Thoughts on Amazon Prime.

What’s this? Two blog posts in one day? After I published my last one I decided to do something that I’ve been meaning to do for a few months now, and sign up for a thirty day trial of Amazon Prime. Even in just the few hours  I’ve had it I’ve made a few observations about the differences between that and Netflix. I wanted to try Amazon Prime for two reasons: I’ve gotten really bored with Netflix’s lackluster selection and I wanted to also see what the Prime Reading option had in store for me as well when it comes time for me to resume writing book reviews in March.* There are other services as well which I’ll also go over but those were just extra icing on the cake for me.

I’ll start with a comparison of the Netflix streaming service versus Amazon Prime’s streaming. For the most part I watch both on my television through my Nintendo Wii. Because it matters I should point out that I’m watching both on a standard definition television. I would love to get a more modern (and bigger) set but as I have some big financial plans this year I don’t see myself upgrading anytime soon. I also have the slowest speed available through Comcast around here, although I haven’t noticed any effect on either service.

Netflix looks just fine on my television. I never had any complaints there. The interface, while a bit basic and having less options than the web version, serves its purpose without any regular lag. Amazon’s channel took quite a while to load the first time today, but I’m guessing that had to do with the change in my account. Since then it boots up at the same speed. However, I’m noticing that with many of the selections so far the picture quality is slightly lesser than what I would find on Netflix. I especially compared Star Trek: The Next Generation which is available on both services. If I didn’t already have Netflix I wouldn’t even think about the quality of Amazon Prime’s picture. I have read that depending on the user’s setup the quality can be comparable, so it could be my equipment that’s making the difference. Could it be that this would inspire me to upgrade that as well?

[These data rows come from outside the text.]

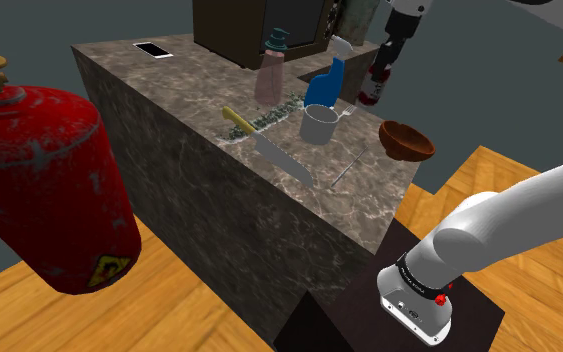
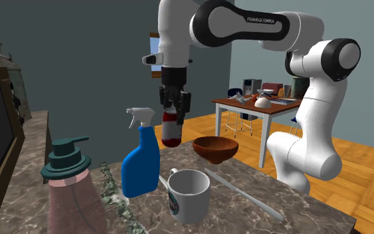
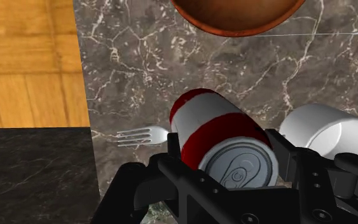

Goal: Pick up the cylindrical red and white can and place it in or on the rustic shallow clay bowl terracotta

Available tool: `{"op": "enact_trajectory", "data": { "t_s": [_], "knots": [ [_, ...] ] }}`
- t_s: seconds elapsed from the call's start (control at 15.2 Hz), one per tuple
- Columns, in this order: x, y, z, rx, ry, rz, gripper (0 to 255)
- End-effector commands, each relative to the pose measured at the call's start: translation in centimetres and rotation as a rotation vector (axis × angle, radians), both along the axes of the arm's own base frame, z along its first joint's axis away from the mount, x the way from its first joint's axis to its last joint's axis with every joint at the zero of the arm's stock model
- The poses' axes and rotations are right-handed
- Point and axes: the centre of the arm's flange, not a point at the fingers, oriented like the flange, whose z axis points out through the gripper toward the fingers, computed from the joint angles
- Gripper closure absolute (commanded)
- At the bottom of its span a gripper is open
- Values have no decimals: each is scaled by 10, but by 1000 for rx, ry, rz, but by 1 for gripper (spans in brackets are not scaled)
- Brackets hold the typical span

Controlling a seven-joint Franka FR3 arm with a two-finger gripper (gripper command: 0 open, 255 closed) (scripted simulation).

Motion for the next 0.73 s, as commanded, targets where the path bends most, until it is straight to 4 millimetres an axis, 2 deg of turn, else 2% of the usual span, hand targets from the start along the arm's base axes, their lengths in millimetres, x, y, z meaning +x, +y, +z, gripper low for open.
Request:
{"op": "enact_trajectory", "data": {
  "t_s": [0.0, 0.46, 0.66],
  "knots": [
    [1, 0, 11, 0, 0, 0, 255],
    [1, 0, 45, 0, 0, 0, 255],
    [-38, -3, 50, 0, 0, 0, 255]
  ]
}}
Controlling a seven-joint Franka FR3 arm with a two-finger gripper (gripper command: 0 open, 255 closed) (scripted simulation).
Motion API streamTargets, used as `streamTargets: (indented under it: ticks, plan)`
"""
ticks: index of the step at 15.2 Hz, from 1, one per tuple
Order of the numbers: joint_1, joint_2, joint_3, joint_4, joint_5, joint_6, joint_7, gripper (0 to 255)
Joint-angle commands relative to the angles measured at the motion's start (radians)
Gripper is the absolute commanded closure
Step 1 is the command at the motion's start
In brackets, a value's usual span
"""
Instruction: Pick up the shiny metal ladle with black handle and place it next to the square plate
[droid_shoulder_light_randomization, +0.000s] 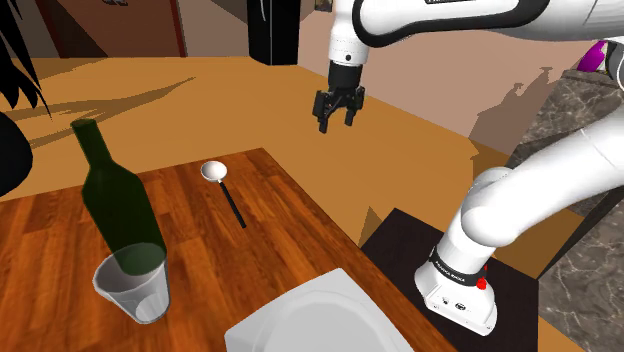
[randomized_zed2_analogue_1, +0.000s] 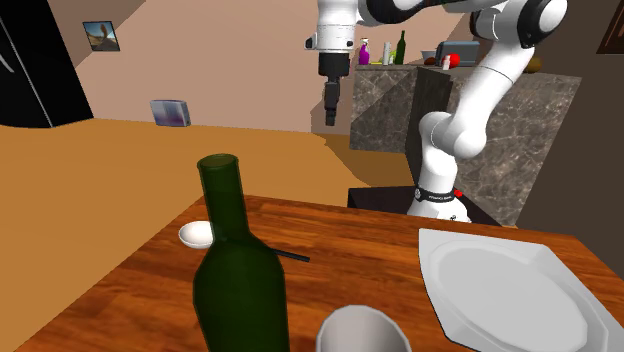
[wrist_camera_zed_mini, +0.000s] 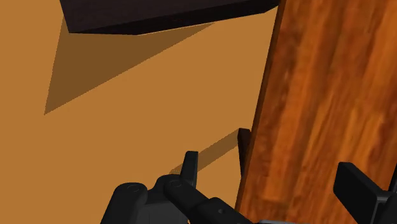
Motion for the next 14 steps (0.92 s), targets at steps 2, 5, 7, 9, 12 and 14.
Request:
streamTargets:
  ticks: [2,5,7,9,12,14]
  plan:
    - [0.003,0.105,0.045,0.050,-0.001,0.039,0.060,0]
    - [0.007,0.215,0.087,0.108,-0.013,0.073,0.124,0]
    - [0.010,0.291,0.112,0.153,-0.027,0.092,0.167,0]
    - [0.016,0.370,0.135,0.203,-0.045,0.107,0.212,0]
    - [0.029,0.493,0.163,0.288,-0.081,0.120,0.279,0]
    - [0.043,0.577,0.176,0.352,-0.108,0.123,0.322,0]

As far as the selection is concerned, I like what I’m seeing so far on Amazon Prime. Of course by switching I’m potentially losing some titles on Netflix that I would have enjoyed, but Amazon’s selection overall looks to be much better. Not only that, but through the same channel on my Wii I can access all of the instant videos that aren’t offered through the Prime service. Many of them can be rented quite affordably. I’m a bit of a cheapskate so I would really want to see the movie, but it’s nice to know that the option is there.

I also wanted to compare Prime Reading to visiting the public library to read new or at least somewhat new book releases so I could review them on my blog. Right off the bat I noticed that Prime has a small selection the newest book was released nearly four months ago. Neither problem is potentially that much of a concern when it comes to selecting a book for a review, but when I could chose from many more and much more recent book through the Maine public library system I wonder if the convenience is worth it. But it is more convenient than physically going to the library. That’s not to mention if I have a specific title that I want to order, which I have to wait to be delivered to my local branch. Cost is also significant. Borrowing a book from the library is free. Then again, technically it’s not—I pay taxes. I could apply the same logic to Prime Reading if I keep the service for video.

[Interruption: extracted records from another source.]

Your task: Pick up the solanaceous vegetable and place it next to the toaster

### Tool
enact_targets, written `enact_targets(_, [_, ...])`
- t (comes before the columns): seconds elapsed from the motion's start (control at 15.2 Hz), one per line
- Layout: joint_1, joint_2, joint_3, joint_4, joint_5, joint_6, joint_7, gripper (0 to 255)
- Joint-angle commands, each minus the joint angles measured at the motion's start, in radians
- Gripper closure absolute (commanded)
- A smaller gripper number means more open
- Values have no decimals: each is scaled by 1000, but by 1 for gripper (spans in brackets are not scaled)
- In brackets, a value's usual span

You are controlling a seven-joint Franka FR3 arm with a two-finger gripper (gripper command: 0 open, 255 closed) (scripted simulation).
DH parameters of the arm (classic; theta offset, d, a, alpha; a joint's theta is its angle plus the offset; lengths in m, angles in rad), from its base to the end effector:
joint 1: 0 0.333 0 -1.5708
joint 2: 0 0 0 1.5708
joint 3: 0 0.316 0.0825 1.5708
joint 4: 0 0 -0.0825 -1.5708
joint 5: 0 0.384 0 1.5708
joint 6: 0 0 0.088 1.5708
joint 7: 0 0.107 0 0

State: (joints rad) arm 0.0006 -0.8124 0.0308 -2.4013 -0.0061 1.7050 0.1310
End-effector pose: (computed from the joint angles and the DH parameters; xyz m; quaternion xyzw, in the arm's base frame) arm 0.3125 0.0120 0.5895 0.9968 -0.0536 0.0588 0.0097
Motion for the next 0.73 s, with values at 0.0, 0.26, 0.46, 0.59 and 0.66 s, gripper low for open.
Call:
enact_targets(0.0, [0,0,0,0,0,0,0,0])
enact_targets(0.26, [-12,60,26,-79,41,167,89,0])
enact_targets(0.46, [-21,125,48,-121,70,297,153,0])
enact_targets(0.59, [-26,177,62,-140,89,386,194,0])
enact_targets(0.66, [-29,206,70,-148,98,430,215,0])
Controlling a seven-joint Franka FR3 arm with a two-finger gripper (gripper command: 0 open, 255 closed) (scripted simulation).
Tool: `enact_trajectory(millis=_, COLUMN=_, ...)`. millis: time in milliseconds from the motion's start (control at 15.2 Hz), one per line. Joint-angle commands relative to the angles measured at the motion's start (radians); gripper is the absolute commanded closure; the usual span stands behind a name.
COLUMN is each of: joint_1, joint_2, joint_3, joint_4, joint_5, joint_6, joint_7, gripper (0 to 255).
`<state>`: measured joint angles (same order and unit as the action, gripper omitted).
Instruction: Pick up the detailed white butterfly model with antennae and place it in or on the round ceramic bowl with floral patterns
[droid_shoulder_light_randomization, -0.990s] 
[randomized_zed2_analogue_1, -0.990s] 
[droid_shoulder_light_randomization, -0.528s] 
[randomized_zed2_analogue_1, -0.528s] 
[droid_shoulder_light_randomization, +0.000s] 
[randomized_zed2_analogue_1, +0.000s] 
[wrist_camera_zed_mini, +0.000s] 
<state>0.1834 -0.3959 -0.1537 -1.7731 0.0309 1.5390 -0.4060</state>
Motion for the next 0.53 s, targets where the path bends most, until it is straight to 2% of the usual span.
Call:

But, alas, I could also get Amazon Kindle Unlimited for unlimited reading of millions of books for approximately the same cost as what Prime would amount to once a month. Then I really would be paying for the convenience of not going to the library. Is it really worth that cost?

Like I said, there are other services that come with Amazon Prime, such as streaming of digital music. There are many albums that I can listen to either online or on my phone (provided I get a good enough signal) at no additional cost. It is a bit annoying that there are many albums that I want to listen to that aren’t offered through Prime, or if they are, not in their entirety. But, like I said, this was just a bonus for me. I have other legal means to stream music, even if it does mean listening to the occasional ad. Besides, sometimes I really would rather buy an album in order to support the artist.

But wait, I could also sign up for Amazon Music Unlimited, which would give me access to the albums I want plus many more, all for the same price as Prime.

There are many other services that I could go into and this post is getting pretty long, so I’ll only point out one other one that caught my attention when I signed up for this. Amazon owns Audible, and offers many audio books to Prime subscribers for free. They also have a thing called Audible Channels, but it’s essentially the same thing as podcasts (and in fact, even includes podcasts that are already free anyway).

But wait, I could upgrade to Audible for the same cost per month as Prime—noticing a trend here? It looks like in many cases being a subscriber to Amazon Prime offers a limited version of other services through Amazon, and if you want to get more you have to pay more. Honestly, I don’t see a problem with the idea of a tiered program Unfortunately the cost is a bit ridiculous. Okay, so you don’t have to be a Prime member to also sign up for one of these other services. But I would think that if you chose to upgrade, being a Prime member should give you a discount on the other subscription. For example, you pay nine dollars a month for Kindle Unlimited, or you pay nine dollars a month for Prime and then five for Kindle Unlimited on top of that. I’m not particularly interested in any of these other services myself but I can’t imagine somebody signing up for Prime, making the yearly payment and then signing up for a monthly bill for an upgraded portion of what they’re already getting, ultimately doubling the cost.

So, when it comes down to it, am I going to follow through with the trial period and sign up for Amazon Prime and cancel my Netflix account? Honestly, I’m on the fence. The better selection and access to other services, albeit limited, make up for the slightly lesser picture quality of Amazon’s video. When it comes down to it, the yearly payment for Amazon Prime comes out to less per month than my monthly Netflix bill. That may end up being the deciding factor between the two.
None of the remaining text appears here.